Ce n'est pas d'actualité, comme l'ont dit le président de la République et le Premier ministre. De façon plus générale, quand vous regardez le budget des ménages aujourd'hui et que vous constatez que 16 % des dépenses sont consacrées aux loisirs et 13 % à la santé, vous ne pouvez ignorer que l'évolution naturelle des choses va conduire les Français à consacrer davantage d'argent aux dépenses de santé.

Auparavant, vous donniez pourtant le sentiment que l'on arriverait à maîtriser les dépenses.

Je me demandais si le seul fait de supprimer les gaspillages et les abus permettrait de faire des économies suffisantes pour annuler l'augmentation des dépenses et ainsi stabiliser les choses. Je me suis rendu compte que non. Pour parler du médicament, quand vous arrivez à faire des économies de plusieurs centaines de millions, vous vous apercevez que, dans le même temps, les nouvelles dépenses dues à de nouveaux produits se révèlent encore plus fortes.

La santé a-t-elle toute sa place dans les priorités du gouvernement?

Le Premier ministre est très conscient des questions de santé. Nous nous rencontrons régulièrement, la santé est prioritaire pour ce gouvernement. Mes réformes sont en cours. La loi de santé publique sera débattue à l'automne. Le plan cancer avance. Il a fixé des objectifs. Je tiens mes promesses : le 31 décembre, les 100 départements français auront le dépistage systématique du cancer du sein. De même sur la sécurité routière. Et pour les handicapés, la loi viendra à l'automne.

Vis-à-vis de la médecine de ville, il y a eu l'accord autour des 20 euros. Un an après, la situation reste très tendue avec les spécialistes.

J'ai des difficultés avec les spécialistes. D'abord, il y a la structure très hétérogène du corps des médecins spécialistes. Un tiers d'entre eux est au secteur 2 : ils sont dans un système où ils ajustent leurs recettes en fonction de leurs dépenses.
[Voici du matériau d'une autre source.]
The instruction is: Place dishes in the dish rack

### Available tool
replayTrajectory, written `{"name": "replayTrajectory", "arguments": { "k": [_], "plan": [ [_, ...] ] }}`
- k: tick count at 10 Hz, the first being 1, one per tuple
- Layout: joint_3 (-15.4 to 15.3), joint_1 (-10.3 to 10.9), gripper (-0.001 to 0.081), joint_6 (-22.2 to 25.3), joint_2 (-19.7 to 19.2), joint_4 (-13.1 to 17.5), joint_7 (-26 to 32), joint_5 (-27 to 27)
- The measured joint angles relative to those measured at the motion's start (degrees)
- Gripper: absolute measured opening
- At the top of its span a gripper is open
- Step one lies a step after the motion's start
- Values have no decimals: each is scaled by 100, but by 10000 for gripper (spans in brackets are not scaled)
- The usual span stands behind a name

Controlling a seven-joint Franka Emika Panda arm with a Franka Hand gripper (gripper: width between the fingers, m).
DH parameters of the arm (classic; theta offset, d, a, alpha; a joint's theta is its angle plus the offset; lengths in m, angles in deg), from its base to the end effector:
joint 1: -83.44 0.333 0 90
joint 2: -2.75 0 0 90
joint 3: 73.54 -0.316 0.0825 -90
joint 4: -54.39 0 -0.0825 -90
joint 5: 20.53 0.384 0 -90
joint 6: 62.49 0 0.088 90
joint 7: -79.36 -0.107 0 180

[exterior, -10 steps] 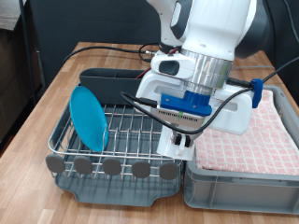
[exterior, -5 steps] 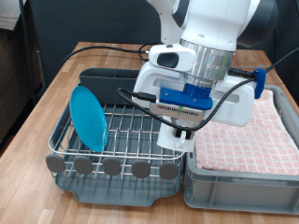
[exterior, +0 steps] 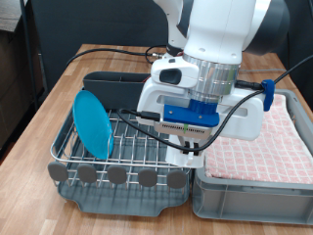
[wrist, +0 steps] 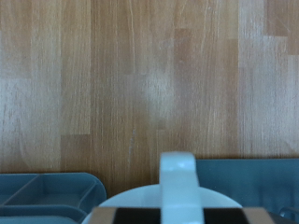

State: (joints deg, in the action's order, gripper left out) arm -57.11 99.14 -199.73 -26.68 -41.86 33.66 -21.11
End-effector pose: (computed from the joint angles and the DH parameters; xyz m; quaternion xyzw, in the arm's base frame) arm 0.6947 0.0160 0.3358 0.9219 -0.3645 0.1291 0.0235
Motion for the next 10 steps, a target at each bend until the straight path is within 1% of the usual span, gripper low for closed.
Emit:
{"name": "replayTrajectory", "arguments": {
  "k": [2, 5, 7, 10],
  "plan": [
    [-1, -6, 72, -39, -68, 0, 0, 40],
    [-23, -29, 72, -334, -218, -10, 0, 141],
    [-70, -77, 72, -443, -318, -10, 13, 210],
    [-121, -141, 72, -443, -409, -10, 44, 278]
  ]
}}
Les deux autres tiers supportent de plus en plus mal l'existence du secteur 2. Et ils ont des motifs tout à fait compréhensibles d'insatisfaction. Deuxième hétérogénéité : au sein des spécialistes, des médecins gagnent leur vie d'abord sur des actes techniques, et d'autres sur des actes cliniques. Les actes techniques sont beaucoup mieux rémunérés. Les spécialistes qui pratiquent essentiellement des actes cliniques comme les pédiatres, les psychiatres, etc., sont en vraie difficulté. Devant cette hétérogénéité, la volonté des syndicats de médecins de garder l'unicité des spécialistes de l'ensemble me paraît difficile.

Quid de la liberté tarifaire qu'ils réclament?
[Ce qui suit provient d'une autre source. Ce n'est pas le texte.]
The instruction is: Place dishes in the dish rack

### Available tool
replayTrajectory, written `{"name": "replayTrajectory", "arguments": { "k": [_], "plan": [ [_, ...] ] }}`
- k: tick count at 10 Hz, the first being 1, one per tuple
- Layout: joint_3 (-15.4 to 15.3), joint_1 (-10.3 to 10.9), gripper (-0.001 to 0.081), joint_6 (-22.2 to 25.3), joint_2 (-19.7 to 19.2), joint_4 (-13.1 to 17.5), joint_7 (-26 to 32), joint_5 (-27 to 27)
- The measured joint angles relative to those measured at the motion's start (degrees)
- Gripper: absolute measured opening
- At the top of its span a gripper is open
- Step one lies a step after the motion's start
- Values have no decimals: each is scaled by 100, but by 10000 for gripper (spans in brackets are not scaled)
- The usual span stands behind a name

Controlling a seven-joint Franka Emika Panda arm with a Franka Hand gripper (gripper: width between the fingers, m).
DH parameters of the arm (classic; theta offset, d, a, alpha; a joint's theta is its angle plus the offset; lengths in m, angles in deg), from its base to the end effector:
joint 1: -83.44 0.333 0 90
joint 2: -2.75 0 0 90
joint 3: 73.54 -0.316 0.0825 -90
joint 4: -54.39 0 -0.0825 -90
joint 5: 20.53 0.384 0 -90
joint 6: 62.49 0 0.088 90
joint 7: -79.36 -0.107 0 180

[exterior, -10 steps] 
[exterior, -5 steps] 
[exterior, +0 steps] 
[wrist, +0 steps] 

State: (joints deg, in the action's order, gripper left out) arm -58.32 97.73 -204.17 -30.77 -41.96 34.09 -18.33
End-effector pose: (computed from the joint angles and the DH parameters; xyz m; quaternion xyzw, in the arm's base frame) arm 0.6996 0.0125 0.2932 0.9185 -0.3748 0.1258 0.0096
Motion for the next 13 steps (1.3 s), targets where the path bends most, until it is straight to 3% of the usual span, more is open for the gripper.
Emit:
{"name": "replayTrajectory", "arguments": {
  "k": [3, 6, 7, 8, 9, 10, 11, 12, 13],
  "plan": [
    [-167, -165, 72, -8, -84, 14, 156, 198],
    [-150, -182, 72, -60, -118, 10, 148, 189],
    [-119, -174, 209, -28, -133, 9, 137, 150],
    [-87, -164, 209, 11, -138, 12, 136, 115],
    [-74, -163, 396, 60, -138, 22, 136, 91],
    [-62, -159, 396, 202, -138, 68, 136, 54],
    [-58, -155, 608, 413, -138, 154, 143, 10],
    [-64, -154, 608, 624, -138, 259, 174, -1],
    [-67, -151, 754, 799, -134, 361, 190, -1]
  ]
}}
J'y arrive. La situation économique de la Sécurité sociale est délicate, avec un déficit considérable. Enfin, il y a une crise de la démographie médicale qui déstabilise la coexistence du secteur 2 et du secteur 1, avec le risque que les patients n'aient plus le choix d'aller voir un médecin du secteur 1. La pénurie médicale n'est pas compatible avec la liberté tarifaire d'un côté et de l'autre la liberté d'accès aux soins.

Cela fait un an que vous êtes à ce poste. Avez-vous été surpris par ce métier de ministre?

Ma logique cartésienne est quelquefois prise en défaut. Un dernier exemple, lorsque j'ai appris que le groupe socialiste déposait un recours devant le Conseil constitutionnel pour annuler une mesure qui n'a qu'un seul but : valider le dispositif mis en place par Elisabeth Guigou sur la baisse du taux de remboursement des médicaments. Je sais bien que notre amendement a été déposé rapidement, mais c'est la règle. Sur des sujets comme celui-ci, les clivages politiques me choquent. J'ajoute que cela est intervenu au moment même où la droite et la gauche faisaient en Allemagne l'union sacrée sur une réforme de santé qui va très loin.

Des regrets?

Des agacements, certainement. Sur les médicaments, quand on laisse croire que je suis sensible aux lobbyings pharmaceutiques... J'avais toujours dit que je dérembourserais en trois ans. Pour la première année, j'ai déremboursé les médicaments qui n'avaient plus leur place dans la pharmacopée. Nous avons tenu la politique annoncée.

Ne craignez-vous pas trop la rentrée?

Pour la médecine, chaque jour est une rentrée... La rentrée va être délicate, comment le nier ? Je vais avoir un projet de loi de financement de la Sécurité sociale (PLFSS) qui sera sûrement difficile. Comment voulez-vous que les choses ne soient pas difficiles avec un déficit de l'assurance maladie qui tend vers 10 milliards d'euros pour 2003?